Quote every line of the data below as it stands, omitting pictures.

DATASET EXTRACT »
**********

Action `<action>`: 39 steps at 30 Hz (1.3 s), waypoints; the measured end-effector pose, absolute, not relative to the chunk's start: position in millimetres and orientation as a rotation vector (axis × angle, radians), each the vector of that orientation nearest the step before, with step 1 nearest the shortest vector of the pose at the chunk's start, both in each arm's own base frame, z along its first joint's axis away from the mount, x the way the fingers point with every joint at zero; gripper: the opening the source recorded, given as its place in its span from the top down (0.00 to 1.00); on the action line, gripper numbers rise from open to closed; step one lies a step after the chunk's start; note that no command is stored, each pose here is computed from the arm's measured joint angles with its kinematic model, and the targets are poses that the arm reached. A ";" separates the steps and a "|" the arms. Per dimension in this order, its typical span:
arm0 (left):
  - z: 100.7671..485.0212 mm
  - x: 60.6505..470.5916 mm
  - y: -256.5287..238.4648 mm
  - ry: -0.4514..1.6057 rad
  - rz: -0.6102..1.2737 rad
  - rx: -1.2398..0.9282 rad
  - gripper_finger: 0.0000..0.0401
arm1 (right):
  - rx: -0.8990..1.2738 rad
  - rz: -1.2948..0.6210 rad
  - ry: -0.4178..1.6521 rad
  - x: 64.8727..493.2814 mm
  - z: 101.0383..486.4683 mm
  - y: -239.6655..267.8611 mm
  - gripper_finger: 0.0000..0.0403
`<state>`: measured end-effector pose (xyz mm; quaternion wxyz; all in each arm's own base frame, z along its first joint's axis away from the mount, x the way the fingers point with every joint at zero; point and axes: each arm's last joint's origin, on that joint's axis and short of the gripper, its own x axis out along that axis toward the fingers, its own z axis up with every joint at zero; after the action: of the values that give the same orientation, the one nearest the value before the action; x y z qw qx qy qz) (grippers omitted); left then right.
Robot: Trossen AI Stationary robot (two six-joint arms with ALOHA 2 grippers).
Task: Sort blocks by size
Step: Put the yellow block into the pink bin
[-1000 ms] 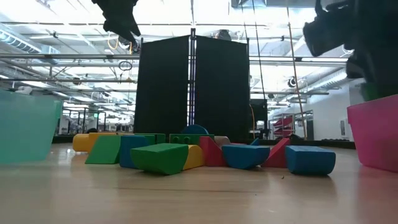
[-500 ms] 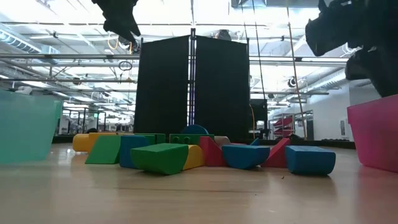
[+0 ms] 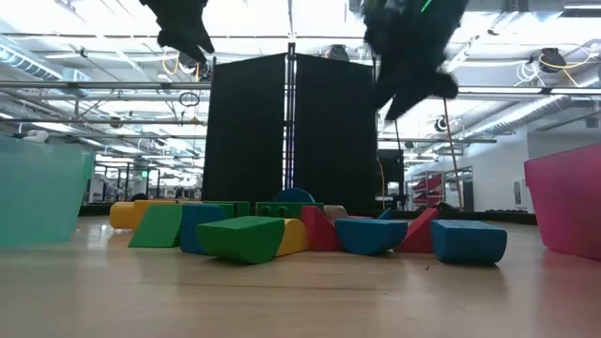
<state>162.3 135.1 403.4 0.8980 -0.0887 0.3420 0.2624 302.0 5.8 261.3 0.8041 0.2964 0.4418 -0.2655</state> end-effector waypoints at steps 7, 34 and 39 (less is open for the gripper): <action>403.0 162.0 134.9 0.714 0.543 -0.187 0.36 | 0.829 -0.626 0.982 346.3 205.9 -18.0 0.60; 403.3 162.2 135.1 0.710 0.543 -0.184 0.36 | 0.881 -0.740 1.138 394.3 152.1 -19.5 0.57; 403.3 162.2 135.1 0.709 0.543 -0.184 0.36 | 0.898 -0.768 1.156 391.7 151.2 -19.2 0.46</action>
<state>162.2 135.1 403.3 0.8978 -0.0889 0.3426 0.2621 391.7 -19.2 151.2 0.6775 0.3997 0.5143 -0.3417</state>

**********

ANSWER BELOW »
Action `<action>`: 39 steps at 30 Hz (1.3 s), waypoints; the measured end-effector pose, absolute, not relative to the chunk's start: position in millimetres and orientation as a rotation vector (axis × angle, radians), each the vector of that orientation nearest the step before, with step 1 nearest the shortest vector of the pose at the chunk's start, both in each arm's own base frame, z along its first joint's axis away from the mount, x the way the fingers point with every joint at zero; gripper: the opening the source recorded, given as its place in its span from the top down (0.00 to 1.00); on the action line, gripper numbers rise from open to closed; step one lies a step after the chunk's start; note that no command is stored, each pose here is computed from the arm's measured joint angles with its kinematic model, and the targets are poses that the arm reached. A ";" separates the steps and a "|" the arms. Per dimension in this order, its typical span:
arm0 (left):
  - z: 100.7671..485.0212 mm
  - x: 60.6505..470.5916 mm
  - y: -256.5287..238.4648 mm
  - ry: -0.4514..1.6057 rad
  - rz: -0.6102..1.2737 rad
  - rx: -1.2398..0.9282 rad
  - gripper_finger: 0.0000..0.0401
arm1 (right):
  - rx: -0.8990..1.2738 rad
  - rz: -1.2948..0.6210 rad
  - ry: -0.4178..1.6521 rad
  - x: 64.8727..493.2814 mm
  - z: 101.0383..486.4683 mm
  - y: -239.6655..267.8611 mm
  - gripper_finger: 0.0000..0.0403
`<state>`: measured end-effector pose (xyz mm; quaternion wxyz; all in each arm's own base frame, z along its first joint's axis away from the mount, x the way the fingers point with every joint at zero; point and axes: each arm's last joint's origin, on that joint's axis and short of the gripper, its own x axis out along that axis toward the fingers, its own z axis up with every joint at zero; after the action: of the values that give the same orientation, the one nearest the value before the action; x y z qw qx qy qz) (grippers omitted); left then right.
Robot: Trossen AI Stationary robot (two six-joint arms with ALOHA 2 grippers).
Task: Sort blocks by size
Step: Put the yellow block into the pink bin
[-1000 ms] 
[-500 ms] 
[+0 ms] 
<state>162.3 135.1 403.4 0.8980 -0.0887 0.3420 0.2624 302.0 5.8 261.3 0.8041 0.2964 0.4418 -0.2655</state> end-effector waypoints at steps 7, 34 and 39 (less is open for the gripper): <action>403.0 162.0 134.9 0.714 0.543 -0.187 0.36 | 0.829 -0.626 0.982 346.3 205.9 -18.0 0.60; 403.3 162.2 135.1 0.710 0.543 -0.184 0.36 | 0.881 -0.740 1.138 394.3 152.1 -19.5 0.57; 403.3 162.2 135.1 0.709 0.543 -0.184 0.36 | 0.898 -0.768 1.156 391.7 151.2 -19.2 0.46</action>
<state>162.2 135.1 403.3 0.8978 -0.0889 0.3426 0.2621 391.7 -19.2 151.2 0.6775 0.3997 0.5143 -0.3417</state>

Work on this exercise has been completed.